(A shortened version of this interview was originally released on CFOTL Episode #564. The following transcript is an edited version of the extended Interview.)
CFOTL: We’re happy to catch up with our guest Grant Halloran this week. Grant is a course CEO of Host Analytics, which this week is rebranding as Planful. Now when a company as keenly focused on the finance function rebrands, it says something about that evolution underway.
CFOTL: If you don’t mind, let’s begin there: Why “Planful”? Why at this place in time?
Halloran: Yes, it’s a really big milestone for our company. As you mentioned in the intro, we’ve rebranded the company to Planful, from Host Analytics. And there are a couple of reasons for that, but the biggest one is that we feel that the market is really at a stage right now where cloud planning platforms, or financial planning and analysis (FP&A) platforms, have really taken off in terms of adoption. We have a vision which is all around continuous planning.

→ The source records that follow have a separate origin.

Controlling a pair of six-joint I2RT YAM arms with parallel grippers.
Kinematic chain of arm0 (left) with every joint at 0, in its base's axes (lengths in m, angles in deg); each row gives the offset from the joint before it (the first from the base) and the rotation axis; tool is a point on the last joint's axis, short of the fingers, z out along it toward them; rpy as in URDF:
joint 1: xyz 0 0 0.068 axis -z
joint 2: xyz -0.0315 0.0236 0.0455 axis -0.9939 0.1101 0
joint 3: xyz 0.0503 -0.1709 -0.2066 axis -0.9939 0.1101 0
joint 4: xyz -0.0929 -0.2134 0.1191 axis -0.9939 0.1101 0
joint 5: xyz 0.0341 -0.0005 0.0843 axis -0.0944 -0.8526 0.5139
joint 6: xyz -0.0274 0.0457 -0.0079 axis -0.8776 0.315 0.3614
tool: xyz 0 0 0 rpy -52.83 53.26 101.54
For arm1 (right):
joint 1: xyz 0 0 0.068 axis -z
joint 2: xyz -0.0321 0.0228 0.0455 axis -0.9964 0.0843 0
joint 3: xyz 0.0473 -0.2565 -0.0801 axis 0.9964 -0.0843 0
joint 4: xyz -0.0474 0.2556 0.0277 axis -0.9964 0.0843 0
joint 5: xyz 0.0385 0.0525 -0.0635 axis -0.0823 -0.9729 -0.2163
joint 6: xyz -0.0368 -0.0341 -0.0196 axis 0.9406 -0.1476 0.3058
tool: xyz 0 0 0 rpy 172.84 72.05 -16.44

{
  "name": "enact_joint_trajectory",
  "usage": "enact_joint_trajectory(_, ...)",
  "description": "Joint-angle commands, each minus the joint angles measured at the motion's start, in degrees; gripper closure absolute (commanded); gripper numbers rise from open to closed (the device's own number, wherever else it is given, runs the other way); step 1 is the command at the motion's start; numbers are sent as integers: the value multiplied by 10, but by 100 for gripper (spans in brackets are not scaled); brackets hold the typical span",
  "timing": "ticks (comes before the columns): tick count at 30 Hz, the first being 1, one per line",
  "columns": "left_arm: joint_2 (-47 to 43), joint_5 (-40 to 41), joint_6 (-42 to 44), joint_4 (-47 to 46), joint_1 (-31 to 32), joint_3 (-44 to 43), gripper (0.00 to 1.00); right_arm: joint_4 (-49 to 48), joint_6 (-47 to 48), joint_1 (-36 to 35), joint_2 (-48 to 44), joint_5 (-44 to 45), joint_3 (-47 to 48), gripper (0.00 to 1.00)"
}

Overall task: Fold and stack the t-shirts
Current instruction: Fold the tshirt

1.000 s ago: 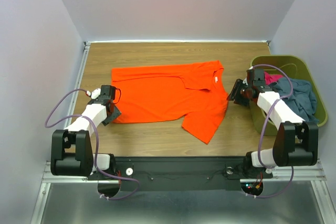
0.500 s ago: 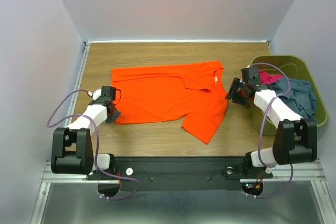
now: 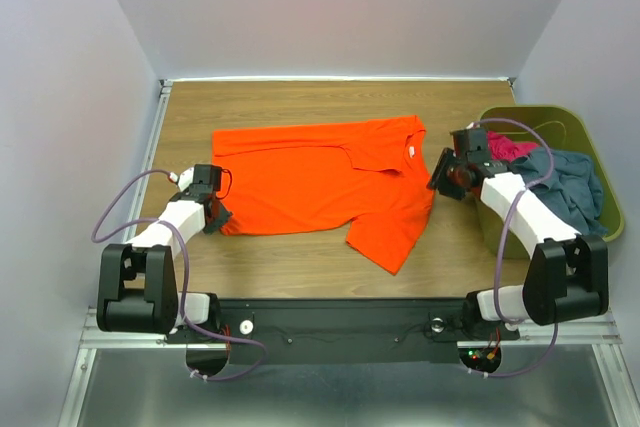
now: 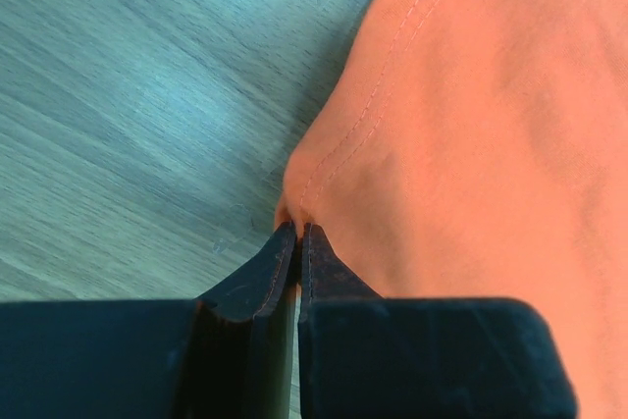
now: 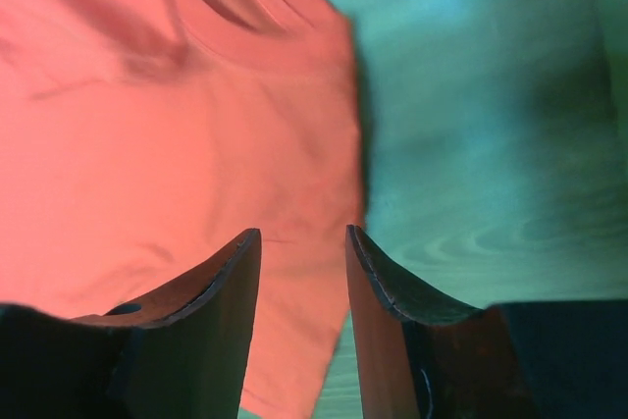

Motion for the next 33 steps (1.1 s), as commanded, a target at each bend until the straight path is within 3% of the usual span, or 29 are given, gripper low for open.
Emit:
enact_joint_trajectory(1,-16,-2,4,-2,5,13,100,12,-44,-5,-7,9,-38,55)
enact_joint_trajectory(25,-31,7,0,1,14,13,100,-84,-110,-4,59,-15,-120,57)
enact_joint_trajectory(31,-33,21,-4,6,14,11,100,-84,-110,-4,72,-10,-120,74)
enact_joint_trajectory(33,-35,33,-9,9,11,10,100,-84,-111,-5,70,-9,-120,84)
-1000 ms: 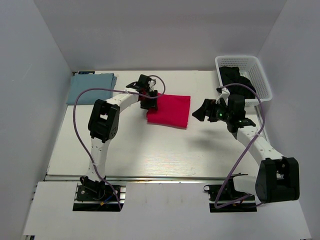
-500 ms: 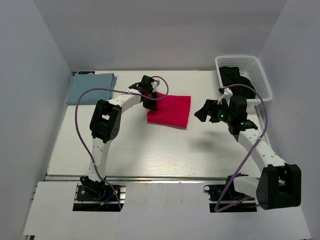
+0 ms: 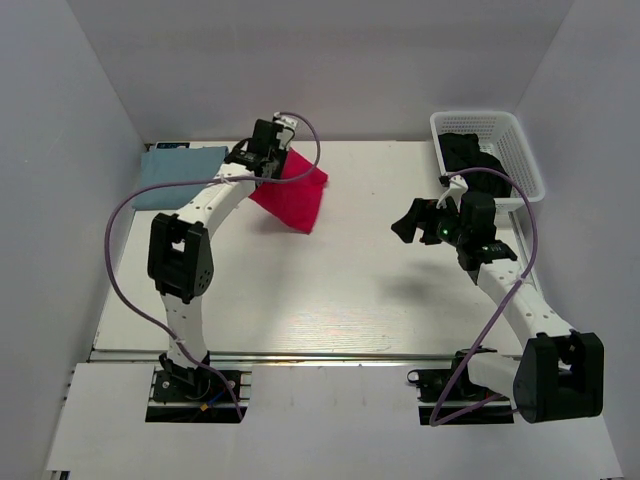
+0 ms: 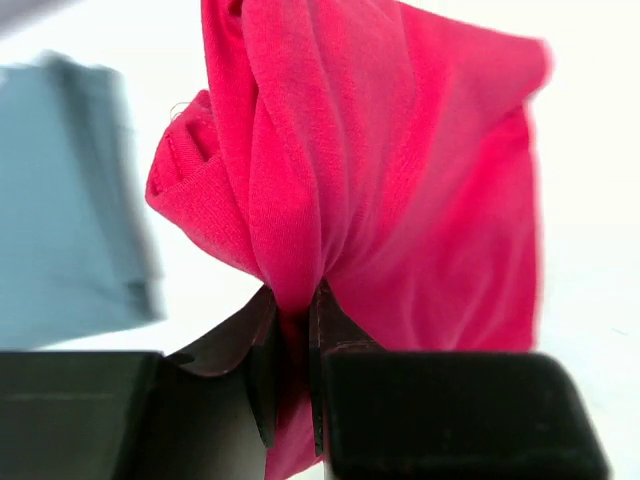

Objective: Fold and stack the t-shirts
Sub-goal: Put the neatly folded tshirt into the corner of the board with the left arm

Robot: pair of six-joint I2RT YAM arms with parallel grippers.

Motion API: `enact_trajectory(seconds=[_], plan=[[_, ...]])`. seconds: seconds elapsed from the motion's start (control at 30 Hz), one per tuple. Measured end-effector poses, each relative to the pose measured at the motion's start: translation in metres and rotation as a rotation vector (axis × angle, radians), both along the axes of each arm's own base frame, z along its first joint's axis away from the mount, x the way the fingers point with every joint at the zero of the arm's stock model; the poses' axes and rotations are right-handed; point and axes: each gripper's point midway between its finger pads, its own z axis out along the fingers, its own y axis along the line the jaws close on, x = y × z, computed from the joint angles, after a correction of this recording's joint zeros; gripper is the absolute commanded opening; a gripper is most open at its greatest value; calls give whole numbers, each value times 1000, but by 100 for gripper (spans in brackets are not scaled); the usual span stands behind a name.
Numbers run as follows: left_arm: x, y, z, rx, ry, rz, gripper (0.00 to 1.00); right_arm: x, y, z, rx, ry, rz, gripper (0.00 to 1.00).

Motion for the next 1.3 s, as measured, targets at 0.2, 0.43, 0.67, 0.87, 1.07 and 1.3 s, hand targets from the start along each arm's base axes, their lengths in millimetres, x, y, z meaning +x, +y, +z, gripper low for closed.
enact_trajectory(seconds=[0.2,0.43,0.67,0.87,1.07,1.3], plan=[[19,47,28,161,-76,32,0,1,0,-8,-7,21,1,90],[29,101,49,315,-95,86,0,3,0,-17,-11,52,1,90],[51,146,97,389,-174,172,0,8,4,-21,-2,74,14,90],[51,181,103,405,-164,233,0,9,11,-28,26,115,40,90],[50,211,89,405,-117,284,0,14,15,-23,41,116,56,90],[66,242,48,389,-51,349,0,19,18,-16,56,103,63,90]])
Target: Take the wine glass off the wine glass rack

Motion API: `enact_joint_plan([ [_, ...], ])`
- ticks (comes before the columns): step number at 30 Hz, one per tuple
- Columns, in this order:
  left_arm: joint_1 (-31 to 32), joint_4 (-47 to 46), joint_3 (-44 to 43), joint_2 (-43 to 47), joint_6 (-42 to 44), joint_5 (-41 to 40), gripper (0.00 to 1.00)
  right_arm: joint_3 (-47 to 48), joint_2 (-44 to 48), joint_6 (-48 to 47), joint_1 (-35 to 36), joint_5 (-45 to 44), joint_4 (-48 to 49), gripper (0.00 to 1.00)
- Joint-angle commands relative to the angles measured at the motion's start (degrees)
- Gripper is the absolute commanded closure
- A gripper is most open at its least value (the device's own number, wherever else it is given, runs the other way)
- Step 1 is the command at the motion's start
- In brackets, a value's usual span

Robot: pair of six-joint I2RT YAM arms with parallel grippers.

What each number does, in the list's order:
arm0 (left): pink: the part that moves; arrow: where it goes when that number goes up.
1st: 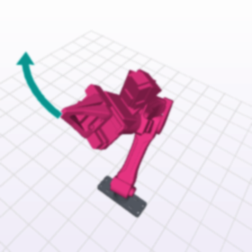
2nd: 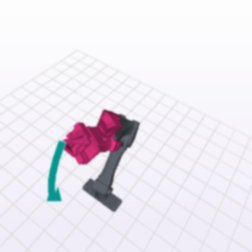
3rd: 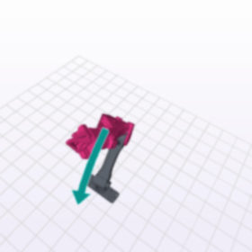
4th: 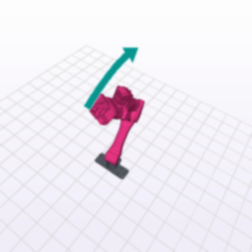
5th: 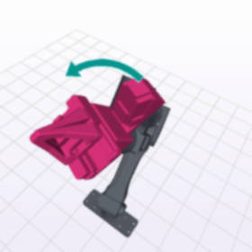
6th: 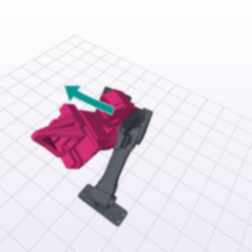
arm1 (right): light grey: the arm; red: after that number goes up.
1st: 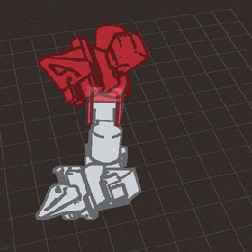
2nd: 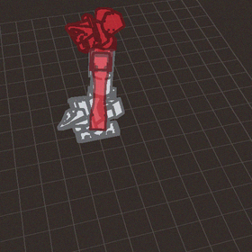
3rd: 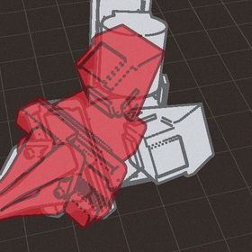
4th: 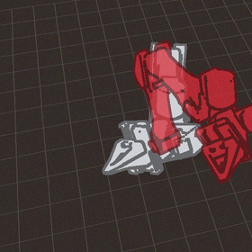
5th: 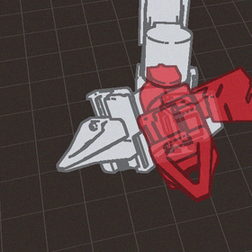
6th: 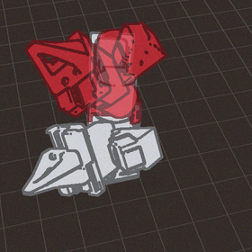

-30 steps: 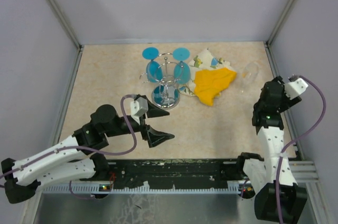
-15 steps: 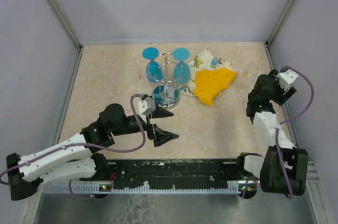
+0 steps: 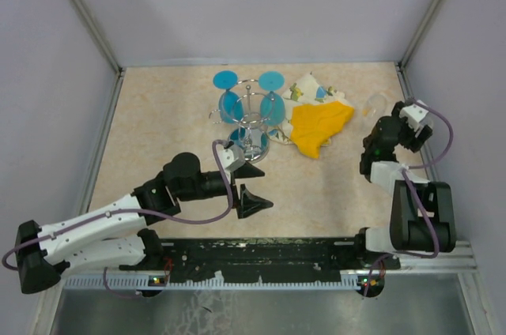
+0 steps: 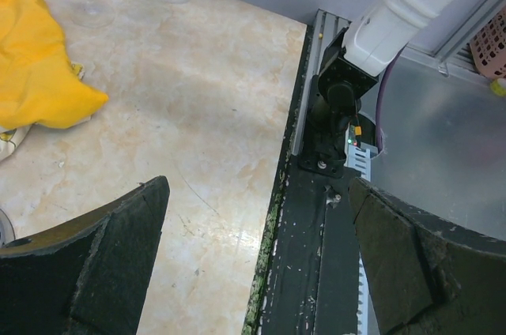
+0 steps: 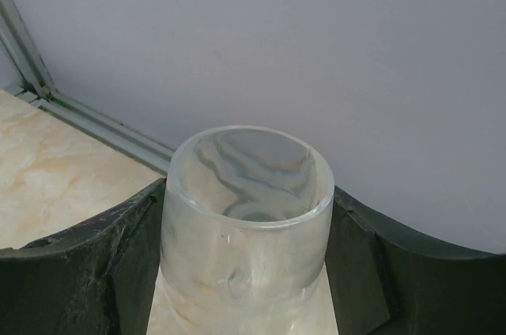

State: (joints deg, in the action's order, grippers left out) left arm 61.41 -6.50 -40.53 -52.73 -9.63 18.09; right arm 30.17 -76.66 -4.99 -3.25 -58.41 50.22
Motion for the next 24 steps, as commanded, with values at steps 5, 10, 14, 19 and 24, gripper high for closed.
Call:
enact_joint_plan([
  [5, 0.20, -1.81, 0.46, -0.37, -0.92, 0.85, 0.00, 0.02, -6.85, -7.12, 1.11, 0.28, 22.53, 0.51],
  [10, 0.20, -1.48, 0.90, 1.06, -0.81, 0.13, 0.00, -0.73, -11.71, -14.91, 2.77, 0.14, 35.21, 0.49],
  [14, 0.19, -1.71, 0.95, 0.82, -0.97, 0.41, 0.00, -1.20, -16.90, -20.76, 3.68, -1.54, 45.90, 0.44],
  [19, 0.16, -1.68, 0.65, 0.52, -1.00, 0.76, 0.00, -0.86, -21.59, -21.73, 4.18, -1.82, 48.66, 0.42],
  [24, 0.13, -1.65, 0.83, 0.88, -1.01, 0.42, 0.00, -1.02, -21.90, -21.01, 4.21, -1.48, 48.65, 0.41],
])
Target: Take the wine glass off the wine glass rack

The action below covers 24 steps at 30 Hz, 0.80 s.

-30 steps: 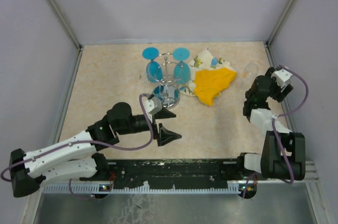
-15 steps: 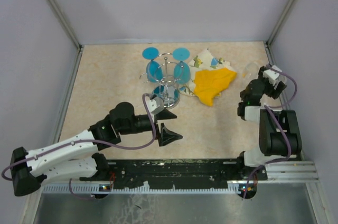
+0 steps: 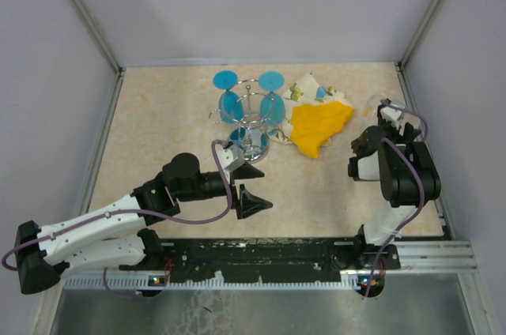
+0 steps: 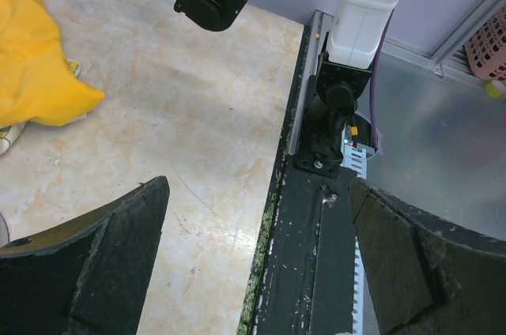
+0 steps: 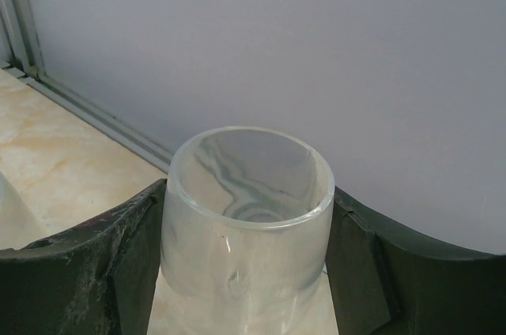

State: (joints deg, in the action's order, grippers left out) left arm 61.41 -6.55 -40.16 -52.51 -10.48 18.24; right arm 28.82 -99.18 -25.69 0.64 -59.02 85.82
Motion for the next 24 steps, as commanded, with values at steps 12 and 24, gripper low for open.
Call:
enact_joint_plan([
  [12, 0.20, -1.35, 0.25, 0.55, -0.29, 0.07, 0.00, 1.12, -2.87, 0.50, 0.32, -1.19, 13.05, 0.35],
  [24, 0.20, -1.63, 0.55, 0.11, -0.33, 0.07, 0.00, 1.10, -3.63, 0.29, 0.56, -1.81, 13.05, 0.21],
])
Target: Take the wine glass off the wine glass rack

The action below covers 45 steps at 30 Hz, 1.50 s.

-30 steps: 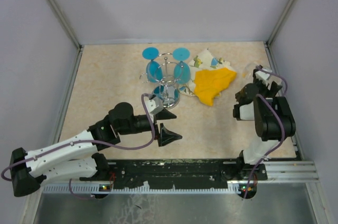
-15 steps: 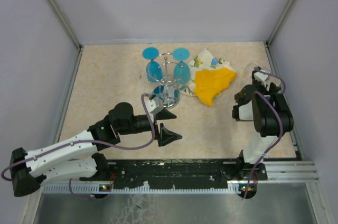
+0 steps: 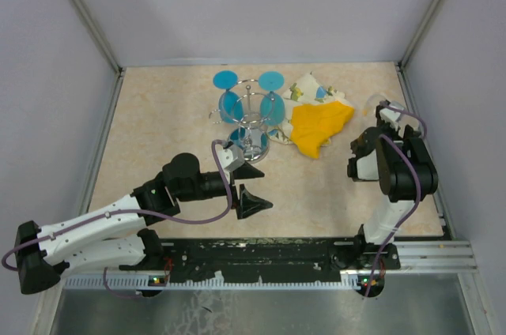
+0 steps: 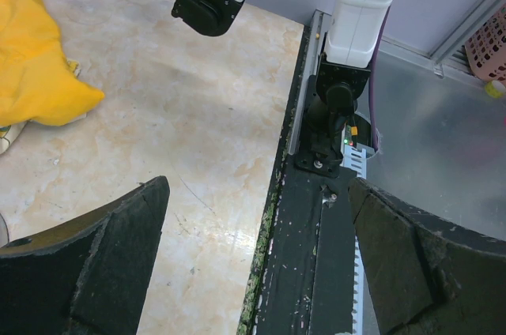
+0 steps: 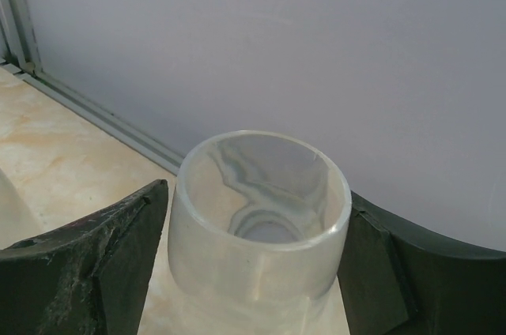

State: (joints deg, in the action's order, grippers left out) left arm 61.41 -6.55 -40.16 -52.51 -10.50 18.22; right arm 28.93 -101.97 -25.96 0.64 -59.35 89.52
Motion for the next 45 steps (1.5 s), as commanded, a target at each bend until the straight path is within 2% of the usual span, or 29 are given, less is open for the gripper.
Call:
enact_joint_plan([
  [1, 0.16, -1.64, 0.53, 0.08, -0.31, 0.01, 0.00, 0.83, -0.84, 0.48, 0.69, -1.40, 9.36, 0.21],
  [4, 0.19, -1.69, 0.76, 0.36, -0.31, -0.63, 0.00, 0.69, -0.81, 0.36, 1.06, -1.22, 9.36, 0.19],
  [8, 0.16, -1.98, 1.05, 0.93, -0.31, -0.78, 0.00, 0.98, -0.45, -0.43, 1.35, -1.72, 9.32, 0.10],
  [18, 0.16, -2.07, 0.95, -0.01, -0.31, -0.18, 0.00, -1.14, 3.33, -1.68, 2.58, -1.64, 9.35, 0.02],
  [26, 0.17, -2.07, 1.05, 0.42, -0.39, -0.13, 0.00, -1.93, 6.81, -3.57, 3.00, -3.18, 9.36, 0.01],
  [35, 0.18, -2.68, 1.43, 0.86, -0.53, -0.88, 0.02, -3.61, 15.10, -8.05, 5.06, -4.31, 9.33, 0.01],
  [41, 0.12, -2.24, 1.16, 0.89, -0.58, -2.01, 0.02, -4.84, 20.96, -15.50, 12.06, -5.20, 9.29, 0.01],
  [45, 0.16, -1.64, 1.08, 1.38, -0.73, -3.25, 0.01, -8.06, 30.69, -19.82, 17.66, -3.72, 9.35, 0.01],
])
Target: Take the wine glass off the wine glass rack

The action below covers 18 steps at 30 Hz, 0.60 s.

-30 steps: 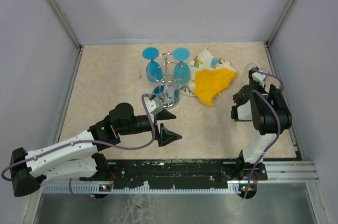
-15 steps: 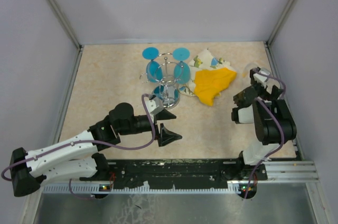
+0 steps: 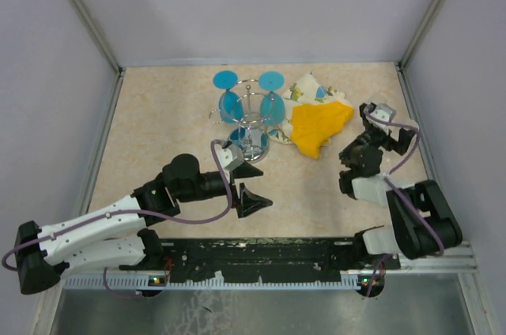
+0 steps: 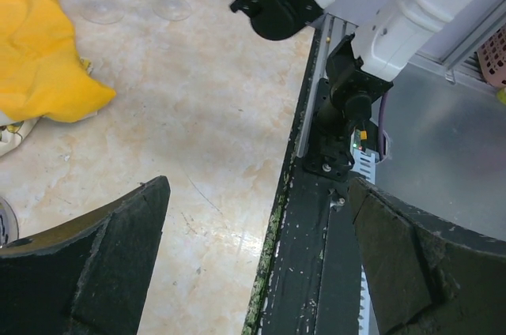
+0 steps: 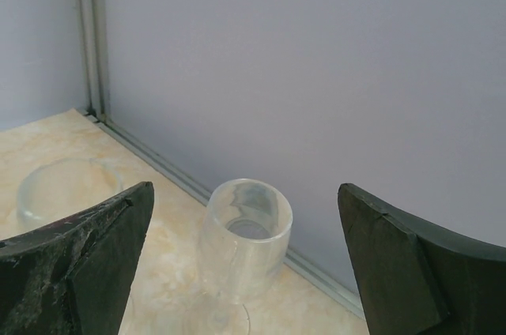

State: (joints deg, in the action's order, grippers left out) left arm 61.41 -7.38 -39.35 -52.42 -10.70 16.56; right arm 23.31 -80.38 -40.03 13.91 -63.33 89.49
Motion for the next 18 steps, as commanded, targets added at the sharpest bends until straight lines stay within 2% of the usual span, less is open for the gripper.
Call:
enact_joint_plan([
  [1, 0.20, -0.66, 0.16, 1.34, -0.52, -2.12, 0.00, -3.26, 11.92, -6.55, 6.13, 0.90, 9.38, 0.01],
  [4, 0.10, 0.20, -0.93, 0.96, -0.76, -4.06, 0.00, -3.43, 19.59, -9.10, 11.67, -0.63, 8.90, 0.01],
  [6, -0.03, 1.46, -2.23, -0.26, -1.67, -6.53, 0.02, -2.07, 24.66, -6.24, 16.06, -2.99, 2.03, 0.01],
  [7, -0.10, 2.39, -3.10, -0.90, -2.01, -7.94, 0.05, -0.03, 27.23, -0.44, 18.49, -4.80, -8.63, 0.01],
  [8, -0.19, 3.37, -4.16, -1.74, -2.48, -9.45, 0.08, 2.97, 30.25, 8.12, 19.99, -3.68, -24.90, 0.03],
  [9, -0.24, 4.49, -5.27, -2.41, -2.93, -11.28, 0.11, 7.20, 32.99, 20.35, 20.50, 0.90, -45.53, 0.10],
  [10, -0.32, 5.68, -6.31, -2.84, -3.46, -13.24, 0.14, 10.76, 34.97, 31.50, 20.49, 4.98, -60.45, 0.16],
  [12, -0.44, 7.56, -8.02, -2.82, -4.60, -19.54, 0.18, 15.86, 36.07, 42.48, 20.45, 12.37, -72.26, 0.24],
  [15, -0.77, 10.40, -8.57, 0.60, -8.96, -33.80, 0.10, 28.39, 31.60, 54.14, 20.37, 25.23, -89.70, 0.25],
  [18, -1.48, 11.75, -8.20, 5.48, -11.67, -42.65, 0.10, 40.52, 24.21, 61.45, 20.18, 37.50, -100.63, 0.26],
])
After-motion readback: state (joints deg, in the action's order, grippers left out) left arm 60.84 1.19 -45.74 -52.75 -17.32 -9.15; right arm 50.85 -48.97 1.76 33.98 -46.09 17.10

I think we’ll get to explain that a little bit today.
For me, the biggest reason is that I like a business name to connect with the primary audience that we are serving. And that is financial planners inside companies; the FP&A teams. We obviously have users from the broader office of the CFO. But our primary audience is the financial planning team. Everyone in the business today does analysis, but the superpower of those people is planning. So we felt from some of the research we did that this name, Planful, was going to resonate with them. And I might just point out to the audience that it is not a commonly used word, but it is actually a real word: “planful.” It means to be rich in plans and to be systematic and methodical. And that very much resonates with the folks that we serve. So we’re super-excited about it and we’re looking forward to rolling that out in the weeks ahead.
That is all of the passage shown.